WORK ORDER:
Repeat the entries below exactly. Begin with the first line and end with the line that contains "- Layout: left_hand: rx".

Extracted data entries
------------------------------------------------
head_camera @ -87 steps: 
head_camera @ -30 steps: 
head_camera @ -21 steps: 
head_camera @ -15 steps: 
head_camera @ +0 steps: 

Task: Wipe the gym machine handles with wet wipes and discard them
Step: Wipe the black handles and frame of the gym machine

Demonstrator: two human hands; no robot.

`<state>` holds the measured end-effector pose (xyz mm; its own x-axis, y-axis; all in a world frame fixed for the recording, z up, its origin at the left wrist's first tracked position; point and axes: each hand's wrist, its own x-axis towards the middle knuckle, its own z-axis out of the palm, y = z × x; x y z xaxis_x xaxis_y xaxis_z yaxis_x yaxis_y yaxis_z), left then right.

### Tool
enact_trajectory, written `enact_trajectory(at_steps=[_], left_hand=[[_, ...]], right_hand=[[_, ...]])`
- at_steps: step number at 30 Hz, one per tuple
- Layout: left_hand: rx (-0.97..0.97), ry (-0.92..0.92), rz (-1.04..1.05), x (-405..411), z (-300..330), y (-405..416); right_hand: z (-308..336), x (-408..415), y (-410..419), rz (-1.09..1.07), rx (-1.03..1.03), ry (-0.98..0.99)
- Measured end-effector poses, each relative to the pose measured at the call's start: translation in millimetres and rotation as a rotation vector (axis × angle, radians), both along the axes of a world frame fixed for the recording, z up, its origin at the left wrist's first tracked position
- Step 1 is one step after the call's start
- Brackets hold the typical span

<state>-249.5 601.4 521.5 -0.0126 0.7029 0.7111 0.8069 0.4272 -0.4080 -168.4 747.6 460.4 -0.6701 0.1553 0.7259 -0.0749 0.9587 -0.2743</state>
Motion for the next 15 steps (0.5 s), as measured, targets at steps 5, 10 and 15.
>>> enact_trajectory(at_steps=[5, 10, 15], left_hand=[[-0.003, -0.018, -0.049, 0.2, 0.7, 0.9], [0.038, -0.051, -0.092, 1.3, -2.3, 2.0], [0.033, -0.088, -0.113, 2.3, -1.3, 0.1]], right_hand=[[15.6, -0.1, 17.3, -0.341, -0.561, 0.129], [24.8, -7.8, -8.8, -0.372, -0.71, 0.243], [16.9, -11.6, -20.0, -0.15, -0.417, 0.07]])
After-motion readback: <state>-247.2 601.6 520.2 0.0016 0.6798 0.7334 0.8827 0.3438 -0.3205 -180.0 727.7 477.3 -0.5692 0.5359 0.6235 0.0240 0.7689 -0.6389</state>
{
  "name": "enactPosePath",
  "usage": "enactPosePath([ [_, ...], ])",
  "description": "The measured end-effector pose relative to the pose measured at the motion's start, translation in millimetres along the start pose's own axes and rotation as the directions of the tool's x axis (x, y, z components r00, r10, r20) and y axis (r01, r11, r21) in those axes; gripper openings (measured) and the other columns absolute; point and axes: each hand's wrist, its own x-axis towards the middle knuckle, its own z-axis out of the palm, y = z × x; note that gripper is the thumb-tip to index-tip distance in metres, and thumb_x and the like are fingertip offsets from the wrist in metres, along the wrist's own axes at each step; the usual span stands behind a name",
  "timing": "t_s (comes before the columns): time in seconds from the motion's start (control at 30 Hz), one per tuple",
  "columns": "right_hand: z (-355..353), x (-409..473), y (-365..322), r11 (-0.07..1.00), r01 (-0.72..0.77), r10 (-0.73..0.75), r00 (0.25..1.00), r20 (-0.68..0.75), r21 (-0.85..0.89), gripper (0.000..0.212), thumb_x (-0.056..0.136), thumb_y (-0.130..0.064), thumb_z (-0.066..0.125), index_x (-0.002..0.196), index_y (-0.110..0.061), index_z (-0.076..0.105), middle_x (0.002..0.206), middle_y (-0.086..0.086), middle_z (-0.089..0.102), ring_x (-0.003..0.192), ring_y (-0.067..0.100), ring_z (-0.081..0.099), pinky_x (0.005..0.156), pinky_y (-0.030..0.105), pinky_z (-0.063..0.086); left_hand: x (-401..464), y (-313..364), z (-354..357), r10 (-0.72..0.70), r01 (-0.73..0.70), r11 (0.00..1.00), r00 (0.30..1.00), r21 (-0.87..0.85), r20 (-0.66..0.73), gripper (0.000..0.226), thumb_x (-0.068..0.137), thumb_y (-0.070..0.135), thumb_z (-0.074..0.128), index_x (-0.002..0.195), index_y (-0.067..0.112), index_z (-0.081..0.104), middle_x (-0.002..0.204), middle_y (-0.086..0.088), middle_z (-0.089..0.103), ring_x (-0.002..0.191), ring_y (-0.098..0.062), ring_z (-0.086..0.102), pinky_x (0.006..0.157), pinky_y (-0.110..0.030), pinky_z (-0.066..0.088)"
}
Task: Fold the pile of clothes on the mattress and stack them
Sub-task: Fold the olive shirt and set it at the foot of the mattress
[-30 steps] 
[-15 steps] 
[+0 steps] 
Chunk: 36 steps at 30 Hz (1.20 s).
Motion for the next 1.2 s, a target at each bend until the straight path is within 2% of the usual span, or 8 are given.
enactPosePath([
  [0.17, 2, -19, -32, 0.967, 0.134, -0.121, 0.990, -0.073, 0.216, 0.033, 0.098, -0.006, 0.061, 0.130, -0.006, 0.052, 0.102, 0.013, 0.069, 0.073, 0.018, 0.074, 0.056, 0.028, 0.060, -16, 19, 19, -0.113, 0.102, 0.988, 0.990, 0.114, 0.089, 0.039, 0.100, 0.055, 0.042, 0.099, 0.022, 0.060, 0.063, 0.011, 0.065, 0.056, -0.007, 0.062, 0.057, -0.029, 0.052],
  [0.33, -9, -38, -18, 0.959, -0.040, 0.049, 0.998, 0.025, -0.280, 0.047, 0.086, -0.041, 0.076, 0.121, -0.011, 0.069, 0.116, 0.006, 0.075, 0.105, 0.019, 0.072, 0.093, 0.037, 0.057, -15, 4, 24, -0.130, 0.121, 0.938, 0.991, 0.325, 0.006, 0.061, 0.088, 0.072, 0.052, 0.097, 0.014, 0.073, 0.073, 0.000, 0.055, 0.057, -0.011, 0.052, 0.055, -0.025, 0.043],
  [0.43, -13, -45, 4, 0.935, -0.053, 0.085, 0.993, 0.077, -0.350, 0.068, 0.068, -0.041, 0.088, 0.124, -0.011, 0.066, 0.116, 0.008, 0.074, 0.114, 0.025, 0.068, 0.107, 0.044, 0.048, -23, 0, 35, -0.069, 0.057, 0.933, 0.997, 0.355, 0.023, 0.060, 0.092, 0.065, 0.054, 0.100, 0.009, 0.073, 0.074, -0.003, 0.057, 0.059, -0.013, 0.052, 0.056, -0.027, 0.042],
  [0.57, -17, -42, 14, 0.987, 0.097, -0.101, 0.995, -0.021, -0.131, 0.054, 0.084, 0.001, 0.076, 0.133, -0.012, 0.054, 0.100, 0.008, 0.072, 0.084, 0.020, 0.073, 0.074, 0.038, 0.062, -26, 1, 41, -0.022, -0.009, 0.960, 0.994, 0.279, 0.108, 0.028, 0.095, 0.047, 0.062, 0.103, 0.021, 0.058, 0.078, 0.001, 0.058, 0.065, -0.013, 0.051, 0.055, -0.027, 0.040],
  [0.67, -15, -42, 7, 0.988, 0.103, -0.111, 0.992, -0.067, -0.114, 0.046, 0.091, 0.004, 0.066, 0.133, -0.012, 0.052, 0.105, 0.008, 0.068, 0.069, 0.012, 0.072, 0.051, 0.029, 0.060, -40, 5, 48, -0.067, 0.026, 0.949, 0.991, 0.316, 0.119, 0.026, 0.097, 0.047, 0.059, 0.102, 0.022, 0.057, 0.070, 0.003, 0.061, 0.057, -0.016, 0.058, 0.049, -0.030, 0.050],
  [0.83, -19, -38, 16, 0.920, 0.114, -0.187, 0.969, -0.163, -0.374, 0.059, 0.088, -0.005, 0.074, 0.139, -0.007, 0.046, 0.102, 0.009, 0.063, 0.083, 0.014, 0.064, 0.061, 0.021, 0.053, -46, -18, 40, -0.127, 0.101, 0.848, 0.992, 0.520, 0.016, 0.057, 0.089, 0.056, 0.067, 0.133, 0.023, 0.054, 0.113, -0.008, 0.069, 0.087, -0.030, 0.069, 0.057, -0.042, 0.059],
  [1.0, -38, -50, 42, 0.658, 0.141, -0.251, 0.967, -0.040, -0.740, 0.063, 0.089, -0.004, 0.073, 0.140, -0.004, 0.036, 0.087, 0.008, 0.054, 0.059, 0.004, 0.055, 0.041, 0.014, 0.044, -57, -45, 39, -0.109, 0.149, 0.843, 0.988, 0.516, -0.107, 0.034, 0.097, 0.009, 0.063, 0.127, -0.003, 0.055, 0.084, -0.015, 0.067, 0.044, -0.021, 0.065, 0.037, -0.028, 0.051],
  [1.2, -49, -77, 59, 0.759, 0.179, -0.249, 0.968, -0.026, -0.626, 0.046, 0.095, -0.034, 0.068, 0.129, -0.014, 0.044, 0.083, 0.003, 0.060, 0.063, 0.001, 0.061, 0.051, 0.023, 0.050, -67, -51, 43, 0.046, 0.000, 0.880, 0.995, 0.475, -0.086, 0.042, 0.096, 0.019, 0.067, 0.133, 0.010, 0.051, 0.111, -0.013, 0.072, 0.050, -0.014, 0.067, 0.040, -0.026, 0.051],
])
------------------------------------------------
FINAL ANSWER:
head_camera @ -87 steps: 
head_camera @ -30 steps: 
head_camera @ -21 steps: 
head_camera @ -15 steps: 
head_camera @ +0 steps: 

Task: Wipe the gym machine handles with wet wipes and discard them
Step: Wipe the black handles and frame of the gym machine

Demonstrator: two human hands; no robot.

`<state>` holds the measured end-effector pose (xyz mm; its own x-axis, y-axis; all in a world frame fixed for the recording, z up, its origin at the left wrist's first tracked position; point and axes: each hand's wrist, its own x-axis towards the middle knuckle, its own z-axis out of the palm, y = z × x; x y z xaxis_x xaxis_y xaxis_z yaxis_x yaxis_y yaxis_z), left then right.

### Tool
enact_trajectory, written `enact_trajectory(at_steps=[_], left_hand=[[_, ...]], right_hand=[[_, ...]])`
- at_steps: step number at 30 Hz, one per tuple
- Layout: left_hand: rx (-0.97..0.97), ry (-0.92..0.92), rz (-1.04..1.05), x (-405..411), z (-300..330), y (-405..416); right_hand: z (-308..336), x (-408..415), y (-410..419), rz (-1.09..1.07), rx (-1.03..1.03), ry (-0.98..0.99)

The output has been completed.